VISTAs Help Bring Justice to the Food System

 

laura-stricklen photoJonathan photo
                Laura Stricklen                                      Jonathan Krigger               

 

rachel photoAri photo

                    Rachel Brunner                                        Arianna King

National Anti-Hunger and Empowerment

Corps Year Two Takes Off


AmeriCorps VISTA Team to Work in around the U.S. including Louisville

Four full-time national service participants, Arianna King, Jonathan Krigger, Laura Stricklen, and Rachel Brunner started work this week for the Presbyterian Hunger Program (PCUSA) as part of a nationwide program to fight hunger, the National Anti-Hunger and Empowerment Corps.

Their service began on February 13 after top federal and local officials joined with nonprofit groups in Boston to swear-in the 31 members of the new national team, an AmeriCorps VISTA project which will help nonprofit organizations in 18 states, at nearly 30 sites, fight hunger, increase the amount of healthy, locally-grown food, and help to empower more low-income individuals and families to achieve long-term financial security.

For the next eleven months, Brunner, King, Krigger and Stricklen will assist congregations and organizations in Louisville and around the country more effectively connect low-income individuals and communities to government nutrition programs, such as SNAP and WIC, and to healthy, locally sourced foods.

The program is being led by the New York City Coalition Against Hunger (NYCCAH) and is funded by the USDA and the Corporation for National and Community Service (CNCS) with additional support from non-governmental sources.

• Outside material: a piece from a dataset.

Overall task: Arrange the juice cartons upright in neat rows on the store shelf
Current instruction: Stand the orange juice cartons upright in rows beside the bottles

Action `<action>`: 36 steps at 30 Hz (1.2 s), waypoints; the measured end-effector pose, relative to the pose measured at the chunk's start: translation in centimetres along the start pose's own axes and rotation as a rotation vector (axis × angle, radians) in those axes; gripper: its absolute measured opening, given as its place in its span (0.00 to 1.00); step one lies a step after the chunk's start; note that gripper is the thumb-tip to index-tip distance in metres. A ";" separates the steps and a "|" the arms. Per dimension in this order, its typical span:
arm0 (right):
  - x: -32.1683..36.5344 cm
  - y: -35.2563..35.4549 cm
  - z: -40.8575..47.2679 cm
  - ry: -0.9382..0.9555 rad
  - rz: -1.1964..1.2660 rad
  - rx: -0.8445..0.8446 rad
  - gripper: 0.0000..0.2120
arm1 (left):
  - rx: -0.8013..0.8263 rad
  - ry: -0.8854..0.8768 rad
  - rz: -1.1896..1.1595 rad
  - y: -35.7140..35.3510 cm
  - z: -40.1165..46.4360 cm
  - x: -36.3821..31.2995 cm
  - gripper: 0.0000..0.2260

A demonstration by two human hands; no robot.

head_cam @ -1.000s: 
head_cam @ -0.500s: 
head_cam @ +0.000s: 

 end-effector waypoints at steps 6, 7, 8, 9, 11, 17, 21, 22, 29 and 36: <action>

This unique public-private partnership is aimed at reducing the hunger and food insecurity faced by 50 million Americans.

“In this nation of plenty, it is unacceptable that millions of children still go to bed not knowing if there will be food for their next meal,” said Senator Tom Harkin (D-IA), Chairman of the Appropriations subcommittee that funds AmeriCorps and a senior member of the subcommittee that funds the USDA.  “The Anti-Hunger and Opportunity Corps is a win-win - it will play an important role in the fight against hunger, while helping young people build leadership skills and pay off school debt.”

“Increasing access to nutrition assistance for our most vulnerable populations is a top priority of the Obama Administration,” said USDA Undersecretary for Food, Nutrition and Consumer Services Concannon.  “We are committed to working with our partners at the federal, state and local level, as together we help millions of families in need.”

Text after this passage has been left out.